Great teachers love students.  This is one I’m not sure I really agree with.  I had a professor in graduate school who admitted to me after he was retired that he didn’t miss teaching at all.  He said he could still work out the arguments in his head, just as he did when he used to plan classes, so there was nothing to miss.  It’s clear he was leaving the students out of the equation.  However, I’ve seen too many bad teachers who clearly have no interest in the students that make me think this idea is true much more than it is false.  I’ve never understood why people become teachers if they don’t like students.  Granted, I don’t want to spend every weekend hanging out with students–their lives are quite different than mine, thankfully–but I do want to spend some time with them and get to know them as people.  And I look forward to hearing what they have to say in class.  I genuinely like them as people, which leads me to want to help them learn as best they can.
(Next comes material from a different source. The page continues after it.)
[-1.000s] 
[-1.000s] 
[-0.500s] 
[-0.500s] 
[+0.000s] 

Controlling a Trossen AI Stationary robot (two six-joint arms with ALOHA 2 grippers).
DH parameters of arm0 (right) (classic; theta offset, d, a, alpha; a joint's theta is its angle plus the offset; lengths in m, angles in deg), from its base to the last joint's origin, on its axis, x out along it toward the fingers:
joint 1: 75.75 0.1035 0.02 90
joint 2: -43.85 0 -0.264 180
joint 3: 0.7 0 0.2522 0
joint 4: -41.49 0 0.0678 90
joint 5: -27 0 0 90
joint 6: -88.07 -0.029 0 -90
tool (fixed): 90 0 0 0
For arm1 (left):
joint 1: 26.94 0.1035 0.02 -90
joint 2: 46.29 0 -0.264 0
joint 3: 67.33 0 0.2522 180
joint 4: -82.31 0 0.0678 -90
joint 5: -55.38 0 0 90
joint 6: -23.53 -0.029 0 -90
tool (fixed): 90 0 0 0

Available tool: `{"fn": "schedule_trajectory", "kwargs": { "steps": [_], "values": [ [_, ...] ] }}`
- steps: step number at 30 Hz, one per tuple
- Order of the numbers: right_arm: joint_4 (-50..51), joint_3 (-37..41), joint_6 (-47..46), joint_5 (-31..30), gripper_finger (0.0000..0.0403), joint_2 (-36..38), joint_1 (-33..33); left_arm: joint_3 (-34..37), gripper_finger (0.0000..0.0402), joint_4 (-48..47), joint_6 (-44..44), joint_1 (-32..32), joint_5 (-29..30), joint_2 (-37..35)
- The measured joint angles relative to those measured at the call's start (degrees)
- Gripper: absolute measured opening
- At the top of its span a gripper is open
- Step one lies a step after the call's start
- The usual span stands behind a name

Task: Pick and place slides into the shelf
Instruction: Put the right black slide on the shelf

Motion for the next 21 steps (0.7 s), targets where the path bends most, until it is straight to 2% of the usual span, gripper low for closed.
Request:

Great teachers are continually learning.  This is not an argument that all professors need to do research, just that all of us need to keep learning.  Given that I teach contemporary fiction, that means that I’m keeping up with who the new writers are, so I can share them with my students and possibly incorporate them into my classes.  I had a colleague who taught the same material over and over, never changing his approach or the works he taught (in a class like mine on contemporary literature, which seems to always be changing).  He taught well enough and students liked him, but his classes lacked an excitement that great teachers’ classes have.  Even someone teaching Shakespeare can keep up with the research and bring new ideas into the classroom.

Great teachers are always trying to be better teachers.  Out of all the colleagues I have whom I would think of as great teachers, none of them has settled in and said that they have nothing more to learn about teaching.  They are consistently learning about teaching and, more importantly, talking with their colleagues about teaching.  We must keep learning from each other, taking what works for us, to improve our pedagogy.  Such an approach can help all of us improve, no matter if there is something innate that makes great teachers or if we can all become so if we just keep working to improve.
I’m sure I’ve left out something (or many things), so feel free to chime in.